To Beatrice, for whom poison had been life, the powerful antidote was death; and thus the poor victim of man’s zeal for science died there, at the feet of her father and Giovanni.

An Imaginative Woman

After Thomas Hardy (1840–1928)

When William Marchmill had finished looking for lodgings at the well-known watering-place of Solentsea in Upper Wessex,[37] he returned to the hotel to find his wife. She, with the children, had walked along the shore, and Marchmill followed them there.
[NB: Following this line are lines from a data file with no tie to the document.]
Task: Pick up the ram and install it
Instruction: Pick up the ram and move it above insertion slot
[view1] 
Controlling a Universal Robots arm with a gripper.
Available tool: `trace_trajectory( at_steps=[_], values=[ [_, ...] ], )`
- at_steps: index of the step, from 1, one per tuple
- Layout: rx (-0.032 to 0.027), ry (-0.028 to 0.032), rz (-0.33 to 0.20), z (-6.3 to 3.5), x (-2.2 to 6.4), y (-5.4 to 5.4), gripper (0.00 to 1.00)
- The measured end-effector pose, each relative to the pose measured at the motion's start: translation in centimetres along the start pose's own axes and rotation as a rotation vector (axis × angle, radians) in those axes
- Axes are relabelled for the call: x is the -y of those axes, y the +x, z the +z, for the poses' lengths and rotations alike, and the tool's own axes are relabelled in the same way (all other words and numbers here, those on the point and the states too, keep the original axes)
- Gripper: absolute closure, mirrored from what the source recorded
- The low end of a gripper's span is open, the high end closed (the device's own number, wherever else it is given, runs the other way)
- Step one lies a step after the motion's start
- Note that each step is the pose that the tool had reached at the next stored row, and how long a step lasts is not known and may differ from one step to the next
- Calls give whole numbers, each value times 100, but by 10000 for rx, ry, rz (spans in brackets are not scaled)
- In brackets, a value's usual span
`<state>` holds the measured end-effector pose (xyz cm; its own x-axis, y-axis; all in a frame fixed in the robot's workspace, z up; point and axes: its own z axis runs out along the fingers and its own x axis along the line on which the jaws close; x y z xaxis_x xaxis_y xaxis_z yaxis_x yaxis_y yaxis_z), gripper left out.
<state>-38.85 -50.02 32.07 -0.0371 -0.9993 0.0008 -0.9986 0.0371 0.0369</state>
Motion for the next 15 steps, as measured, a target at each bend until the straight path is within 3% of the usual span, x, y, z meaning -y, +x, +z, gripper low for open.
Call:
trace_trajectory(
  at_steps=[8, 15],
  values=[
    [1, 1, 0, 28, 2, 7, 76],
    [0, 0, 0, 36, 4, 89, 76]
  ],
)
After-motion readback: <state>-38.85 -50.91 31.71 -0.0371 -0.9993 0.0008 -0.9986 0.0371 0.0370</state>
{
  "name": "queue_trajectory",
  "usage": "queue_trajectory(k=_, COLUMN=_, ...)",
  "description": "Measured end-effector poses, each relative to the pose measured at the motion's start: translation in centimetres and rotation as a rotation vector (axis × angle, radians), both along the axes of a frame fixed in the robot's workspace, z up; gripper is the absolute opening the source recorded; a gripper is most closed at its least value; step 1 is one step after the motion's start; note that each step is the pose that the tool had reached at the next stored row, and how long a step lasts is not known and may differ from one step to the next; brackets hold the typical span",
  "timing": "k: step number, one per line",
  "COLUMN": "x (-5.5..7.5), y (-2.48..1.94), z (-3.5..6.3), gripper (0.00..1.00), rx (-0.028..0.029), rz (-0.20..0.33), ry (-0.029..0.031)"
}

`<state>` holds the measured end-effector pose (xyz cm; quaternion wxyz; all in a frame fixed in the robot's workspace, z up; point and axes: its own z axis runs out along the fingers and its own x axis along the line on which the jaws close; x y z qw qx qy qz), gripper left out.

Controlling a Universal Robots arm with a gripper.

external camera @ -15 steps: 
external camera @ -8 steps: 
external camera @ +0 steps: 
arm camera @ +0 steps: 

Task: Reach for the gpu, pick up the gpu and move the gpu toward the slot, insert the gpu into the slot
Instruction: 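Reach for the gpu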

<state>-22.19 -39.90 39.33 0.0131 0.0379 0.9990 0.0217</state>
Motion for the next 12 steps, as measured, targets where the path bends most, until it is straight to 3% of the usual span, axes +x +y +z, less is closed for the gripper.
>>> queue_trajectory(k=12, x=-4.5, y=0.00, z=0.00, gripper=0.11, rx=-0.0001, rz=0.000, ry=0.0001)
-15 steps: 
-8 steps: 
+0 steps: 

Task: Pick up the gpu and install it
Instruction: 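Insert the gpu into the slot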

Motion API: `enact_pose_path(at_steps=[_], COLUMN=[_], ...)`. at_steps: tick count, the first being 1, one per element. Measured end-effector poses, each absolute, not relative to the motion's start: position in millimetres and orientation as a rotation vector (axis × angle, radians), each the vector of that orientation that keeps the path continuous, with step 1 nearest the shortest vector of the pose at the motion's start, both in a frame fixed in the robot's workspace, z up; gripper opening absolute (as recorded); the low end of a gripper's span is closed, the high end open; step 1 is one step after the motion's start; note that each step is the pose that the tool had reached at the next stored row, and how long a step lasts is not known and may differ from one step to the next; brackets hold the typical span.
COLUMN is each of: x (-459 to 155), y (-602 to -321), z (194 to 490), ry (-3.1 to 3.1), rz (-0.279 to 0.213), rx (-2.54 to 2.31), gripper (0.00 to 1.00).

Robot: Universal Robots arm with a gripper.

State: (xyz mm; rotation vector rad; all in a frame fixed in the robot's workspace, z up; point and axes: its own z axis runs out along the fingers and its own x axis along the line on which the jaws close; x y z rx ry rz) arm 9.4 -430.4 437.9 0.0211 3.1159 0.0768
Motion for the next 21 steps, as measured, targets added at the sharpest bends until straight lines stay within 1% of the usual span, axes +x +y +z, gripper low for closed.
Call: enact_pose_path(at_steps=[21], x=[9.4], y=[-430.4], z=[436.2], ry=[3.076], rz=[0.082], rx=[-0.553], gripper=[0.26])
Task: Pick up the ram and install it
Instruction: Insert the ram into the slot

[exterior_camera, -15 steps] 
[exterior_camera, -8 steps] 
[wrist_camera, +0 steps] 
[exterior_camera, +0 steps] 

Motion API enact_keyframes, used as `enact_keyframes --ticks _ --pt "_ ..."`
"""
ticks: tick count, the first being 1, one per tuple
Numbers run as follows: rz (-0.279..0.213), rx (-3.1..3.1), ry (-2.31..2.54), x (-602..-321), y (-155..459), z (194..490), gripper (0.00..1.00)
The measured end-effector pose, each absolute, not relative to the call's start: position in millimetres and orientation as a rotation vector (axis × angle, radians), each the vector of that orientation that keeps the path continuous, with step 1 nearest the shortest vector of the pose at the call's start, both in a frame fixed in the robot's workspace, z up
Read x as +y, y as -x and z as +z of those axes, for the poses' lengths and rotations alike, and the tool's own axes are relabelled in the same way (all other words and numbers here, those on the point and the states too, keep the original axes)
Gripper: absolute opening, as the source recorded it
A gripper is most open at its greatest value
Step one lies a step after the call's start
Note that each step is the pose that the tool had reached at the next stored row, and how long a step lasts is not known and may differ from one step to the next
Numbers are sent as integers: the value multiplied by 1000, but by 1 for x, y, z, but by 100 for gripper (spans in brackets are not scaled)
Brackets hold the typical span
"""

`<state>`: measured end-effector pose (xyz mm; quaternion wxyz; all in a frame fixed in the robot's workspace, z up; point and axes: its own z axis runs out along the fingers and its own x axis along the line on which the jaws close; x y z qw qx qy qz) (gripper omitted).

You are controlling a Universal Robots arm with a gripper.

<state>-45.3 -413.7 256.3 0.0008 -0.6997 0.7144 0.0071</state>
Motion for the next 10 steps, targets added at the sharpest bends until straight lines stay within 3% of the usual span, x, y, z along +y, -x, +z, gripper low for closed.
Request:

“How far you’ve gone!” Marchmill said, when he came up to his wife, who was reading as she walked, the three children were considerably further ahead with the nurse.

Mrs. Marchmill started out of the thoughts into which the book had thrown her. “Yes,” she said, “you’ve been such a long time. I was tired of staying in the hotel.”

“Well, I have had trouble to find rooms. Will you come and see if what I’ve chosen on will do?[38] There is not much room, I am afraid; but I couldn’t find anything better. The town is rather full.”